What to do
Going line by line through the entries, count those containing "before" and state only the result.

※

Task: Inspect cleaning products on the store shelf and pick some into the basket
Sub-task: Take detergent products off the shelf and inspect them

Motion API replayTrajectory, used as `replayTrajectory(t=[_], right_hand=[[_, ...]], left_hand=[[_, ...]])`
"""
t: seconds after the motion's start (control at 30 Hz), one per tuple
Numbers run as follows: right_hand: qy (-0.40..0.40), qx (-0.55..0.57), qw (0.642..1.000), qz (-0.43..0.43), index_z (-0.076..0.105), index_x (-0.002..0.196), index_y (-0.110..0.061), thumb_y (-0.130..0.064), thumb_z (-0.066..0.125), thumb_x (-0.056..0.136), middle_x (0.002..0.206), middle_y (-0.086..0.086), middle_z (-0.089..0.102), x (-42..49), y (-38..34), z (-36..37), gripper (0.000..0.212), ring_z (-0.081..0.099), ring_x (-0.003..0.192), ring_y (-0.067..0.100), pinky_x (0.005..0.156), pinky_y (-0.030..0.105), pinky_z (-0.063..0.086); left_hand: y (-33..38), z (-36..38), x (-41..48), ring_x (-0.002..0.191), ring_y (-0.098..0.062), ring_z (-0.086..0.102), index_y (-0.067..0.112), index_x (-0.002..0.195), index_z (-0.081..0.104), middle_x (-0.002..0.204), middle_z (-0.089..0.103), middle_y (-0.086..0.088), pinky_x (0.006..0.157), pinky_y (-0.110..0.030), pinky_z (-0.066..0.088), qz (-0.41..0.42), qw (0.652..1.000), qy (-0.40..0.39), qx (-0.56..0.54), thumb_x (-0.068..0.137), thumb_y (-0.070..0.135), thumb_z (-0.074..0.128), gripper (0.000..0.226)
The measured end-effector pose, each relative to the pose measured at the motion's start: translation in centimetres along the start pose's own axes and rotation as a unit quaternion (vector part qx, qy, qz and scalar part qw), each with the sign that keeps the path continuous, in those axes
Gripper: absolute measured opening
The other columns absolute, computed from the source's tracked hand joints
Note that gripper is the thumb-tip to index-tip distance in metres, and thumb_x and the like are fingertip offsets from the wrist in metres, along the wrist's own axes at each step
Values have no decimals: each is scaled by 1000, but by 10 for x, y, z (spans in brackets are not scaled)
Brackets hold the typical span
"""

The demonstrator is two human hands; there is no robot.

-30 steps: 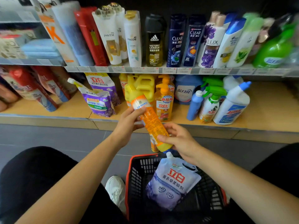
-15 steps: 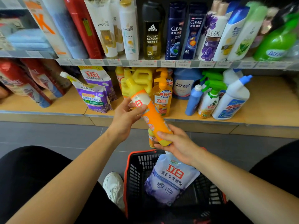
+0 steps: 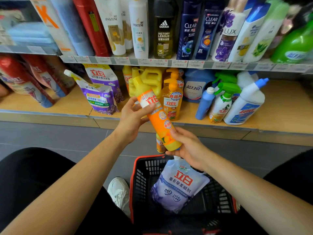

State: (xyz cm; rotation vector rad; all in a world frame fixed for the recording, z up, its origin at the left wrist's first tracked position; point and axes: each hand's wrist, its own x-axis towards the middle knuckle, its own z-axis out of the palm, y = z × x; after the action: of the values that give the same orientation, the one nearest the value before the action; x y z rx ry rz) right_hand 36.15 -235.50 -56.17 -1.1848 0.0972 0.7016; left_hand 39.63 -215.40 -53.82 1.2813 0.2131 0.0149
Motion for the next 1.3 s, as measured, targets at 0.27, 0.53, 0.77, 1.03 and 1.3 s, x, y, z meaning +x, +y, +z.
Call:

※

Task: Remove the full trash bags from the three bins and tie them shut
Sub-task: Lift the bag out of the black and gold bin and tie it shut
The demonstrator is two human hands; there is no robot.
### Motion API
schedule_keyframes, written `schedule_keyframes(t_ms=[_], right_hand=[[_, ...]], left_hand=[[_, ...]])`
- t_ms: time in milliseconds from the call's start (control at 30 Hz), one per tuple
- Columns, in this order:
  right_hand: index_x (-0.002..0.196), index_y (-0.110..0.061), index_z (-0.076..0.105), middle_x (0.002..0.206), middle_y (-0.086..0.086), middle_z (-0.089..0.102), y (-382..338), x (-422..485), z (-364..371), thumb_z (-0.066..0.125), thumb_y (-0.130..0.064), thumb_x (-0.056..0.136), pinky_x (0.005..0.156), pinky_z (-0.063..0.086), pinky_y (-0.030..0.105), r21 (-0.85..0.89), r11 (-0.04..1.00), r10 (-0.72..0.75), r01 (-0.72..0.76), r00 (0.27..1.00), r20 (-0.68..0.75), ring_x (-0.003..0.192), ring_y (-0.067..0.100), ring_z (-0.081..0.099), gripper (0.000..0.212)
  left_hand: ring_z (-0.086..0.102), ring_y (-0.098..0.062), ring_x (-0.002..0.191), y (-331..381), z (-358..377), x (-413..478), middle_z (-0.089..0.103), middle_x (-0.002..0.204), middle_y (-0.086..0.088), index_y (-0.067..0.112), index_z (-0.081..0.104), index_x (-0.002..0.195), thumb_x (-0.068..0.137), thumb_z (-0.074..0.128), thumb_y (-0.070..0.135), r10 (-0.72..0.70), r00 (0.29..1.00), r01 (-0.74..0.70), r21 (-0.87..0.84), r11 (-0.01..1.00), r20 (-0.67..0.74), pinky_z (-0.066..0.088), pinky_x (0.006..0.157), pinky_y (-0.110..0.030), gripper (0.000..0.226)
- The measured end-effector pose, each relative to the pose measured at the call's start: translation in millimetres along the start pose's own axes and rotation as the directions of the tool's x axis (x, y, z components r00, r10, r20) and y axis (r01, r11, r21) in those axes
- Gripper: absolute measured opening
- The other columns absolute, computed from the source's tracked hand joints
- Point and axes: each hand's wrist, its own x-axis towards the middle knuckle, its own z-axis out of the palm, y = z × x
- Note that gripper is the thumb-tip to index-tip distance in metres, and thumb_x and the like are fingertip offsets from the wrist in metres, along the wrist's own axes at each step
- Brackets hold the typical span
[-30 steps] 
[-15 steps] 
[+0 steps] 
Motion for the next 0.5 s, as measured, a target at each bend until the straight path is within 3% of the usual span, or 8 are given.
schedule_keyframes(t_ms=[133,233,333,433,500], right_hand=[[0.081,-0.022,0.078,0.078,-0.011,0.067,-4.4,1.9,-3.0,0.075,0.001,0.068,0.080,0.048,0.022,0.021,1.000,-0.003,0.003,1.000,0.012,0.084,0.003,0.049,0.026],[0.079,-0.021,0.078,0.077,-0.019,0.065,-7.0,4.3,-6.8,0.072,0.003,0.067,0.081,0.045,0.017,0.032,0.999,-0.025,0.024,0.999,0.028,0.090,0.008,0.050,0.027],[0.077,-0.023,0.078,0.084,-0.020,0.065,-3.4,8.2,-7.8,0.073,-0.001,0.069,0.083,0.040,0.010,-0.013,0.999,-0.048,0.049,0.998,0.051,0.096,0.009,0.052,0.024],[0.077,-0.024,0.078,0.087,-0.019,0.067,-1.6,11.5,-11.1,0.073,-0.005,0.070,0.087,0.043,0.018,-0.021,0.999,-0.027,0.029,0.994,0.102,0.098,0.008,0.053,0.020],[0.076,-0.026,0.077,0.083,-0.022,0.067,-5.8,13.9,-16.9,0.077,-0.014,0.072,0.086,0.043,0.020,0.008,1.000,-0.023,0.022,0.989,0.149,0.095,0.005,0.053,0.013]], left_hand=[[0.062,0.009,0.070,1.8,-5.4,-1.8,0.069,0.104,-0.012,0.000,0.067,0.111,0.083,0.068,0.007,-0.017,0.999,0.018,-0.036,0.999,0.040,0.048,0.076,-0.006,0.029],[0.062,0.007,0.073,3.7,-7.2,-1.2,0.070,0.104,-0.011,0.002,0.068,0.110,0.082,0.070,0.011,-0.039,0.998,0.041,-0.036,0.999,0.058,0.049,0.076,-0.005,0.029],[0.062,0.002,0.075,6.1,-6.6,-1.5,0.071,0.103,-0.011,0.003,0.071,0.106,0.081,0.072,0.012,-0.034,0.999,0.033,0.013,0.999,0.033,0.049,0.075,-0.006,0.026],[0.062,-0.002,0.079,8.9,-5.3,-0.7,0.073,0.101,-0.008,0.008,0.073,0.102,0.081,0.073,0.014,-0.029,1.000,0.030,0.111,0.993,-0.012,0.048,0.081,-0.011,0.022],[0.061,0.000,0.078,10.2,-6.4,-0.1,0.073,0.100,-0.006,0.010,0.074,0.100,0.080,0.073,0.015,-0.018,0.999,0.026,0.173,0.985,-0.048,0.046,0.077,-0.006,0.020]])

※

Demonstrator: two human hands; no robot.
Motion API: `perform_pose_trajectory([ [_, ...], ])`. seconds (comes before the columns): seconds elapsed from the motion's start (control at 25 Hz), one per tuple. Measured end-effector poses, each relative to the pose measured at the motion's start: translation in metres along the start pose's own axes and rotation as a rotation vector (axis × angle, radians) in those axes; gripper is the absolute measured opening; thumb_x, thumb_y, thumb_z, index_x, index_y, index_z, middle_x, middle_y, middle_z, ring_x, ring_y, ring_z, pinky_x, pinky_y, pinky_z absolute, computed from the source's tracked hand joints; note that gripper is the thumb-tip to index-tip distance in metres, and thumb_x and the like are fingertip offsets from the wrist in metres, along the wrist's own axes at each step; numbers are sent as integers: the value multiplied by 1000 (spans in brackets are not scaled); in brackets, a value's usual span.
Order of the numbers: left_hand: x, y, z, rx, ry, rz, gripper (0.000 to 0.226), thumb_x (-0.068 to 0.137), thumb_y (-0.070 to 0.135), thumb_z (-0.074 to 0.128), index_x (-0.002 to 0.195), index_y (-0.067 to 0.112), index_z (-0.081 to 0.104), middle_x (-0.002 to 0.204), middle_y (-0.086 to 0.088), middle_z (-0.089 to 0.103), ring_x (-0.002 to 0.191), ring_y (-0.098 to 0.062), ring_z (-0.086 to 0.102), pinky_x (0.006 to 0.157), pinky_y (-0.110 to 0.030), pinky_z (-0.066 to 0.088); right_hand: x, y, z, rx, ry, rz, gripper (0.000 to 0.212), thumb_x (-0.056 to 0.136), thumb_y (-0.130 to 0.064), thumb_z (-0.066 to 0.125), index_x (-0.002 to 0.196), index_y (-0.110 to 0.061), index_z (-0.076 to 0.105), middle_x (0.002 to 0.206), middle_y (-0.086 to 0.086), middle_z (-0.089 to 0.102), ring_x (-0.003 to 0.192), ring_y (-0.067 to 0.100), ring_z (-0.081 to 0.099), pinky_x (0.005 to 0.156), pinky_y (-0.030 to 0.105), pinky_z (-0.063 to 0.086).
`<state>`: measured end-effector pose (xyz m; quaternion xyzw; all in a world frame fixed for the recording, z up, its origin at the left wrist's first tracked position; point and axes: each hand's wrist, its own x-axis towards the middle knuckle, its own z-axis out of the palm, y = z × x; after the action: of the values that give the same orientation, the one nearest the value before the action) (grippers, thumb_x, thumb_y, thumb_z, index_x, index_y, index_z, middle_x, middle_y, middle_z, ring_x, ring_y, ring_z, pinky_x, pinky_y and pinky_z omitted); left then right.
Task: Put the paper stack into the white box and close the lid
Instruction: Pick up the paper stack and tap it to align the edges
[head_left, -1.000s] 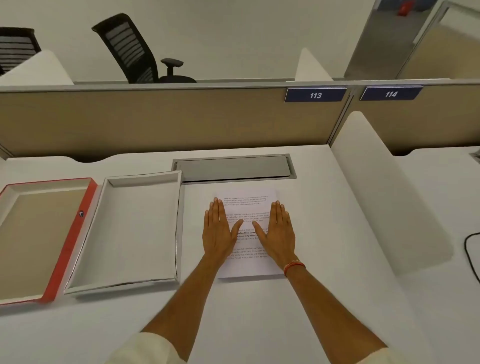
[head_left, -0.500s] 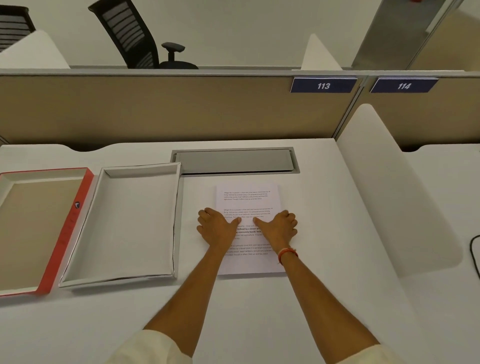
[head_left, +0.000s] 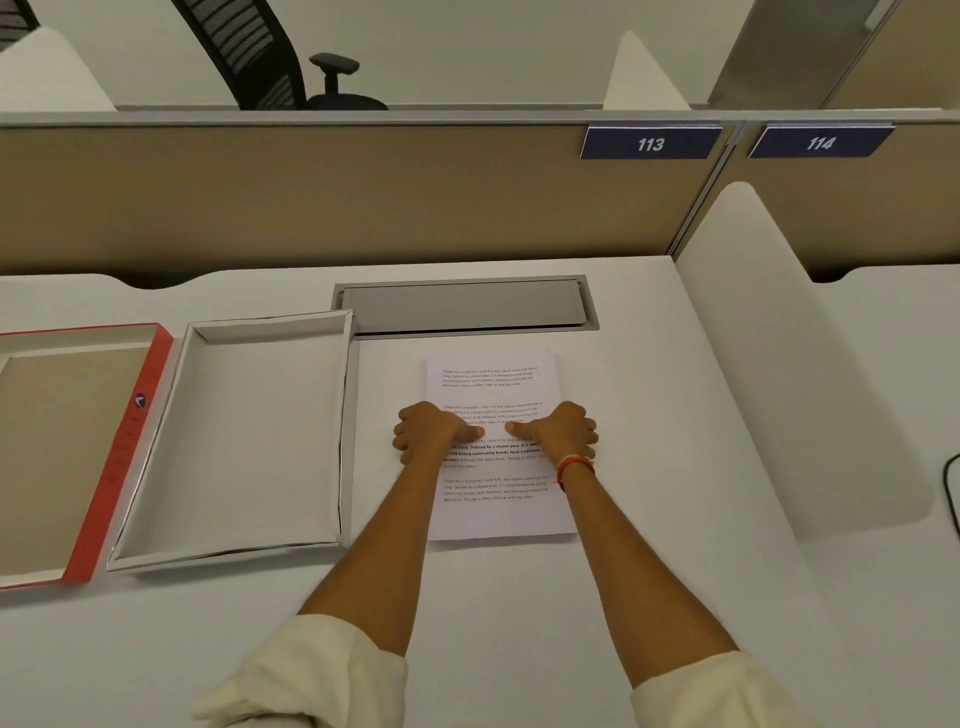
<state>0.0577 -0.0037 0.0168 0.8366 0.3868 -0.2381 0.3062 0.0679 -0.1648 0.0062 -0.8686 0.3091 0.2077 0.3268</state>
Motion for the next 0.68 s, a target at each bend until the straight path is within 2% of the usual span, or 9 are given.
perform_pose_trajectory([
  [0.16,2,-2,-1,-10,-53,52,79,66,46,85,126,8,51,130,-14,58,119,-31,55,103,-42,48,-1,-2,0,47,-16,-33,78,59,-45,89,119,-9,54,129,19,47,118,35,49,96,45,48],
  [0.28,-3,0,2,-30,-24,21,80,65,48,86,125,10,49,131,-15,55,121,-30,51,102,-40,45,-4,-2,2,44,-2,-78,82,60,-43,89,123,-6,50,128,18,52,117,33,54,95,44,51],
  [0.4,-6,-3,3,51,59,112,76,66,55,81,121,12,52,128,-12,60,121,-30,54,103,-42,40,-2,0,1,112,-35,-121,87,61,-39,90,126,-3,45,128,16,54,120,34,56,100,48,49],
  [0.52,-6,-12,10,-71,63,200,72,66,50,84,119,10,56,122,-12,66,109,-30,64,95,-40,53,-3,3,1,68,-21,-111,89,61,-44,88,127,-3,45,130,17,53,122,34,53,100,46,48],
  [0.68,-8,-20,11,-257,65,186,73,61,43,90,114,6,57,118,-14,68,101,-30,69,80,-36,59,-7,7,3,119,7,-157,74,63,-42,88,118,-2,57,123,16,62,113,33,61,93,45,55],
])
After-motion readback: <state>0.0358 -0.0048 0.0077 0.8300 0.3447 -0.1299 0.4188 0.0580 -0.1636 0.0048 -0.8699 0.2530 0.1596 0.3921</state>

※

Result of this task
3